Deltek forecasts narrow paths for IT market growth opportunities

Deltek's latest five-year outlook shows there is some growth but contractors have narrower swim lanes to chase opportunities over the next five years.

Changes in how agencies view IT as an item that needs to see cost reductions versus being a tool to drive change in their organizations will limit growth opportunities for contractors going forward.

There is still growth to be had for industry but there is a catch in that vendors have narrower swim lanes to chase opportunities as the White House works to shift spending to defense and away from many civilian areas, according to the latest IT market forecast from government contracting intelligence company Deltek.
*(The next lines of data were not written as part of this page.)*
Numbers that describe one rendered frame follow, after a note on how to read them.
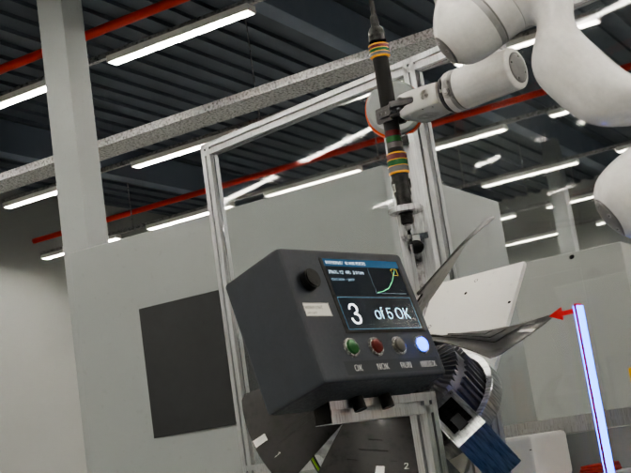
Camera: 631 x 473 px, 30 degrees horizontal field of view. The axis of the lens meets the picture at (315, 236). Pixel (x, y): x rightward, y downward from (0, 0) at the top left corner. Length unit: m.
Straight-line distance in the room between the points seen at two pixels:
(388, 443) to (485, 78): 0.72
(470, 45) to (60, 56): 7.27
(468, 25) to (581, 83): 0.21
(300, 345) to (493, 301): 1.29
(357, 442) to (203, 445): 2.68
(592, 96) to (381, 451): 0.83
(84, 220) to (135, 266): 3.49
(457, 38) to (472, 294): 1.06
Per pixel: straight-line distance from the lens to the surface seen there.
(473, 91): 2.32
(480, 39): 1.86
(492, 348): 2.19
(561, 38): 1.81
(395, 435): 2.27
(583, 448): 3.03
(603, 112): 1.77
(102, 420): 5.22
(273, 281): 1.52
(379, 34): 2.52
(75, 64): 9.00
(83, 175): 8.70
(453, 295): 2.84
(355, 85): 3.48
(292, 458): 2.48
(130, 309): 5.13
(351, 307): 1.56
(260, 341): 1.53
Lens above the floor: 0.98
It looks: 11 degrees up
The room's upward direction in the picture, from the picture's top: 8 degrees counter-clockwise
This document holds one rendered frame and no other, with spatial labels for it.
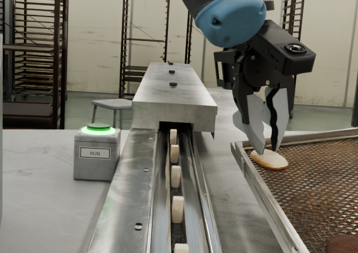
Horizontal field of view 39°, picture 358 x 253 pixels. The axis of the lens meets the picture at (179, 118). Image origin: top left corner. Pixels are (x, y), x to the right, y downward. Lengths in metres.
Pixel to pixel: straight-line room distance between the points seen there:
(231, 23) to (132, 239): 0.25
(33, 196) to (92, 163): 0.12
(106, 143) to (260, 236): 0.30
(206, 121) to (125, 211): 0.51
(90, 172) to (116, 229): 0.31
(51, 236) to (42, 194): 0.16
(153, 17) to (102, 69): 1.08
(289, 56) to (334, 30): 7.36
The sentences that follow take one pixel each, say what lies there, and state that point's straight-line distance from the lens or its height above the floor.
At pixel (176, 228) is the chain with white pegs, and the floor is 0.84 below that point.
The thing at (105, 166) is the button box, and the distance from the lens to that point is 0.84.
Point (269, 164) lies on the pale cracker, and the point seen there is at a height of 0.90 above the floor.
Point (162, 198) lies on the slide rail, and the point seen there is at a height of 0.85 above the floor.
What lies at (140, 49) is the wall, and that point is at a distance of 7.61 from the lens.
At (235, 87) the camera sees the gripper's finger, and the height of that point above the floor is 1.00.
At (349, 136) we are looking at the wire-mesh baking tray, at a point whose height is 0.92.
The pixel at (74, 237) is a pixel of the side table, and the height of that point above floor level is 0.82.
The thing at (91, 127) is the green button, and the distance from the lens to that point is 0.84.
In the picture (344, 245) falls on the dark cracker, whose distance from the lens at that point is 0.45.
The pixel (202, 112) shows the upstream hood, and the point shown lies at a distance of 1.06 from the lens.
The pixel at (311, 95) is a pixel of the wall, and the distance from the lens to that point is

Deltek’s latest FederalMarketView forecasts singles out growth opportunities over the next five years as limited to a small group of agencies that includes the Defense, Homeland and Veterans Affairs departments. All three of those agencies were slated for increases in President Trump’s fiscal year 2018 budget blueprint.

That blueprint is seemingly on pause for now, however, as Trump and congressional leaders reached a deal earlier this month to fund Hurricane Harvey relief efforts, extend the federal debt ceiling and pass a continuing resolution to fund agencies through Dec. 15. Congress now has Hurricane Irma relief on its agenda, so it remains to be seen how that plays into budget negotiations.
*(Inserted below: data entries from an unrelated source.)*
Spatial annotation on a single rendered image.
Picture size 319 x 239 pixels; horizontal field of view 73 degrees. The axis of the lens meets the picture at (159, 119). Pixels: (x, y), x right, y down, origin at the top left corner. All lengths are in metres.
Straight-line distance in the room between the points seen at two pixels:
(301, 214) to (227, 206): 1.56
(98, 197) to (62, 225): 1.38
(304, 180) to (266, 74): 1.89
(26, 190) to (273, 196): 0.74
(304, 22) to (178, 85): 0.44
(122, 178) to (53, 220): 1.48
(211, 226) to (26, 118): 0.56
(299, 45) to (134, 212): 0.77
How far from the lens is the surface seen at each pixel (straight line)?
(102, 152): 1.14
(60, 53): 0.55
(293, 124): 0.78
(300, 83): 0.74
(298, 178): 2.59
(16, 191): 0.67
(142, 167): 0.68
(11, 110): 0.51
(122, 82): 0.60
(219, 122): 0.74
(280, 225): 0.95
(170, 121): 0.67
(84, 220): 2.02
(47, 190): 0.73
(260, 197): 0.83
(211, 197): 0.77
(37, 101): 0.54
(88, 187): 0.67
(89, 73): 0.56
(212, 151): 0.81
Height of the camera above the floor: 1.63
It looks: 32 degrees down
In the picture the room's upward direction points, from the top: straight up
Contractor-addressable IT budgets will rise at a nominal compound annual growth rate of 1.1 percent to $104.9 billion through to fiscal 2022, according to the MarketView presentation. New funds for the Pentagon and prioritization of cybersecurity and IT modernization will drive that along with new operational reform initiatives.

Within that addressable market, Deltek projects defense agencies’ share to grow from 46.4 percent to 49.5 percent. Civilian agencies will see a small bump from 43.4 percent to 45.4 percent even with the blueprint’s planned cuts. Intelligence’s portion will crawl up from 9.7 to 9.9 percent.
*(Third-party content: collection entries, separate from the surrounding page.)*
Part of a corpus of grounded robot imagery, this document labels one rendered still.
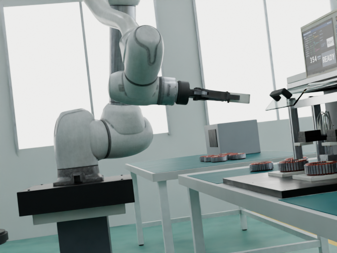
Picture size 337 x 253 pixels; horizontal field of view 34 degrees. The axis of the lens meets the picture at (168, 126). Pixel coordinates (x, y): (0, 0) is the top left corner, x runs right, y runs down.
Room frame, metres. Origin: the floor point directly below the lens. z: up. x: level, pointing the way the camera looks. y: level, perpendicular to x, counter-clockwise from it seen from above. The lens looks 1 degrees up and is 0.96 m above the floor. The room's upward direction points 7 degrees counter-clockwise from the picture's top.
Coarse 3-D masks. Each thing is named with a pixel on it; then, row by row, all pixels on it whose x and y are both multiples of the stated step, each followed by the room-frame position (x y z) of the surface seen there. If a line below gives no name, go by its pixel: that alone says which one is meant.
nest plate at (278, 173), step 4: (268, 172) 2.10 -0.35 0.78; (272, 172) 2.07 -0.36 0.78; (276, 172) 2.05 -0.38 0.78; (280, 172) 2.03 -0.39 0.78; (284, 172) 2.02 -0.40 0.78; (288, 172) 2.00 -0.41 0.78; (292, 172) 1.98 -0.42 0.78; (296, 172) 1.97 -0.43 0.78; (300, 172) 1.98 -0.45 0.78; (276, 176) 2.02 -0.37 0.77; (280, 176) 1.98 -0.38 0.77; (284, 176) 1.97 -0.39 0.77; (288, 176) 1.97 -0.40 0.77
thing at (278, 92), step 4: (284, 88) 1.65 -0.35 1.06; (272, 92) 1.73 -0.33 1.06; (276, 92) 1.69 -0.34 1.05; (280, 92) 1.66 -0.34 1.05; (284, 92) 1.65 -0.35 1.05; (288, 92) 1.65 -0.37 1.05; (272, 96) 1.74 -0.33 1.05; (276, 96) 1.74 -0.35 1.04; (280, 96) 1.75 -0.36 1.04; (284, 96) 1.66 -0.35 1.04; (288, 96) 1.65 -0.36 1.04; (276, 100) 1.75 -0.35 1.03
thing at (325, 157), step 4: (320, 156) 2.09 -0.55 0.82; (324, 156) 2.06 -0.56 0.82; (328, 156) 2.03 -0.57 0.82; (332, 156) 2.04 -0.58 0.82; (336, 156) 2.04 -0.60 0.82; (320, 160) 2.10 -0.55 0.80; (324, 160) 2.06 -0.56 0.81; (328, 160) 2.03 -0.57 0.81; (332, 160) 2.04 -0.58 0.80; (336, 160) 2.04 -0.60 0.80
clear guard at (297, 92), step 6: (306, 84) 1.61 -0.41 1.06; (312, 84) 1.60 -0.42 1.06; (318, 84) 1.63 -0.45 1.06; (324, 84) 1.66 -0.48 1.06; (330, 84) 1.70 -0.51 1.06; (336, 84) 1.74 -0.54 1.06; (288, 90) 1.74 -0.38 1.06; (294, 90) 1.68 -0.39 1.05; (300, 90) 1.62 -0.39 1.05; (282, 96) 1.75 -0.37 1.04; (294, 96) 1.63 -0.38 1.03; (300, 96) 1.59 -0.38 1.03; (276, 102) 1.76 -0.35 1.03; (282, 102) 1.70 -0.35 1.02; (288, 102) 1.64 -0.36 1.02; (294, 102) 1.59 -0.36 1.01; (270, 108) 1.77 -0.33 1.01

Deltek’s forecast pegs the VA as the largest winner from the spending shift as the firm forecasts a 6.3-percent compound annual growth rate through to fiscal 2022. Homeland Security will grow at a 3.2-percent CAGR in line with civilian spending priorities for enterprise IT modernization, cloud computing and cybersecurity. Defense agencies will get an infusion of funds for readiness, warfighter technology and new cyber capabilities among other areas.

The share of the overall top-line IT budget in discretionary spending has held steady in the 6-percent range from fiscal 2010 onward and the 10-year average comes out to 6.2 percent through 2018, according to Deltek. Next fiscal year will see an increase from 6.4 percent to 6.7 percent.